Perry found that Milgram had misrepresented his results: in fact, 60 per cent of his subjects had disobeyed instructions and refused to continue; while those who had, were pressed into doing so despite protests, sometimes being ordered 25 times to keep going, or told lies, such as that the recipient of the shocks was fine. Others had suspected throughout that the experiment was a hoax. It was: no one was hurt.
In her mesmerising new book, Perry investigates another psychological experiment that turns out to have been less than honest in its published findings, and unethical in its treatment of subjects. Disturbingly, the subjects were children — boys, aged between ten and 12, who, through the course of three summer camps in Oklahoma, between 1949 and 1954, were manipulated into conforming to behaviour that would verify the theories of the chief researcher, an enigmatic, volatile and obsessive psychologist called Muzafer Sherif. Results that did not corroborate Sherif’s findings were discarded, and intrusive and disturbing adult interventions were introduced covertly to engineer the behaviour Sherif wanted to see in the boys — even when that was distress, anger and violence.
Sherif’s theory was that when different groups are competing for limited resources, animosity and conflict break out between them, which frequently erupt into violence. Within each group, behaviour tends to echo that of the leader, whether autocratic and cruel or democratic and calm.
Neither parents nor boys were ever told the true aim of the camps. They were presented with euphemisms, such as that their child had been selected for a project looking for leadership qualities.
Boys were driven hours away, with strict instructions to their families not to visit. Often, the boys made close friendships initially, only for these to be brutally torn apart by the researchers, who separated friends in an effort to demonstrate that team loyalty overrode previously close friendships.
The researchers then sought to establish that there was conflict and animosity between the two groups when competitions with a prize (sharp knives — for ten-year-old boys!) were introduced. Often, when there was no acrimony between the two teams, the researchers would engineer interventions to cause conflict — for example, vandalising the possessions of one team, and persuading them that the other team was responsible. The adult researchers also blatantly fixed results of competitions to maximise dissent.
After three attempts, and many objections about ethics from his more principled researchers (who were subsequently dropped), Sherif obtained the results he wanted, albeit not objectively or fairly.
Perry is a deeply thoughtful and empathetic writer. Rather than fulminate about scientific fraud and the possible long-term effects on the children, she looks at Sherif’s history to see what might have motivated this compulsive desire to prove his theory.
And what traumas she finds. He was a child when, in 1914, Greek troops arrived at Smyrna, near Sherif’s school. They murdered hundreds of Turkish civilians who refused to swear allegiance to the Greek prime minister. In 1922, nationalist Turkish forces retaliated. The city was obliterated by fire. Hundreds of Christians, Jews, and non- Turkish Muslims were murdered. The mass slaughter of Armenians followed soon after.
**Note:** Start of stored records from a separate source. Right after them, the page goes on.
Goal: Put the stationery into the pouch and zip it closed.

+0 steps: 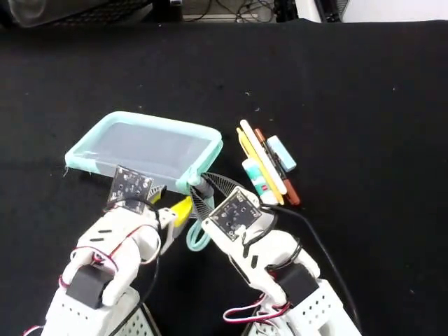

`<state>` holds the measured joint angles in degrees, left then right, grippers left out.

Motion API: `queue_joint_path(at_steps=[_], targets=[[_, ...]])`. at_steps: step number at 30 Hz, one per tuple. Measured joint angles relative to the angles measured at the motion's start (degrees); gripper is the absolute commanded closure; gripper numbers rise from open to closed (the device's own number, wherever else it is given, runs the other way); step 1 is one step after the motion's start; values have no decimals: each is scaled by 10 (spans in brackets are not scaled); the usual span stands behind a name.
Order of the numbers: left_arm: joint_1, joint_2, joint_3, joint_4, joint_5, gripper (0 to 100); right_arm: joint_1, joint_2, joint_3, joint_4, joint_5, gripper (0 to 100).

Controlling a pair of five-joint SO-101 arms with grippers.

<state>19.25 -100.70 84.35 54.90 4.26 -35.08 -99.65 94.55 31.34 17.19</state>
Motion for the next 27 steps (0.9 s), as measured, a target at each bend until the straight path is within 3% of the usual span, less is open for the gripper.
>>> queue_joint_path(at_steps=[7,27], targets=[[-83,0,20,-45,0,775,-2,0,-47,99,0,986],[-92,0,-1,-12,0,775,-2,0,-29,72,0,986]])
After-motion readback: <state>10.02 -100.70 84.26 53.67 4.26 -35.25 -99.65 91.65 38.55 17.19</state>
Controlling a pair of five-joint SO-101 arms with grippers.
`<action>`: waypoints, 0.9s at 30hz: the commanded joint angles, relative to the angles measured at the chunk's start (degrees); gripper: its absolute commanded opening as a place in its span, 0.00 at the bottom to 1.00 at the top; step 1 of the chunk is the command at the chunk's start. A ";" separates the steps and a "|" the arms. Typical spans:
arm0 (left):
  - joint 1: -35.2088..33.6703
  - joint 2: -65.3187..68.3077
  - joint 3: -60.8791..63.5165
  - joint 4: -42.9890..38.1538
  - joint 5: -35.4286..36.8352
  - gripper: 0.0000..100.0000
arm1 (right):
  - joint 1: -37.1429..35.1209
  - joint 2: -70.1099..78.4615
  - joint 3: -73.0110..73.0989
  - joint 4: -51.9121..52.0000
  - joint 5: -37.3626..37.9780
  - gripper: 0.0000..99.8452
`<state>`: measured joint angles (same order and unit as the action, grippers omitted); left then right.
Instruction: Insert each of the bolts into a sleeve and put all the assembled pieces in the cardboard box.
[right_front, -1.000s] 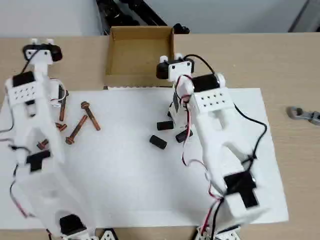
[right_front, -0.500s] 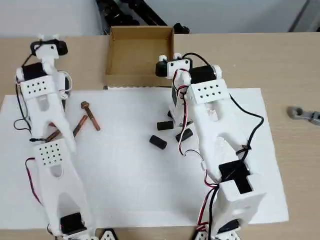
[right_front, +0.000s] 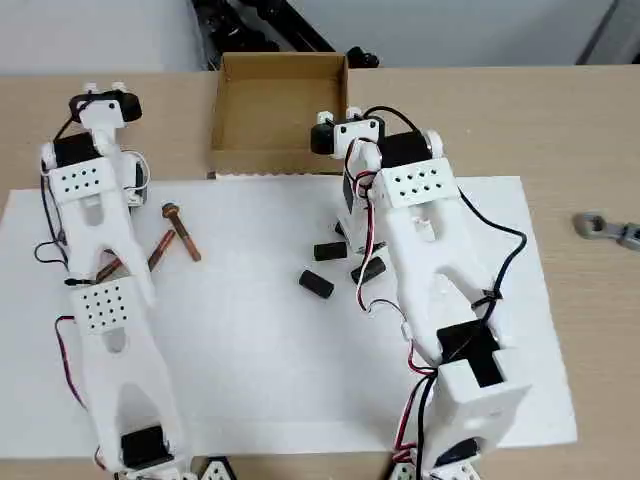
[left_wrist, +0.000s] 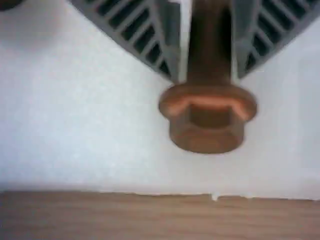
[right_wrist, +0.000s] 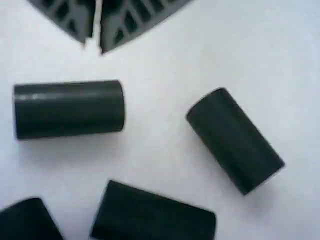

Despite escaping Turkey, where he was prosecuted, Sherif never felt accepted by the US, where he was in turn investigated by the FBI for pro-communist leanings. His labile personality didn’t help.
It seems that Sherif had, at heart, a deep desire to explain warring factions with different identities, in order to resolve the terrible violence he had witnessed as a child. Although that doesn’t excuse his unethical behaviour, it goes some way to explain it. And it is a sad irony that he probably justified his own casual cruelty in order to try to elucidate those greater atrocities. Auden’s words ‘Those to whom evil is done/Do evil in return’ were seldom more apt.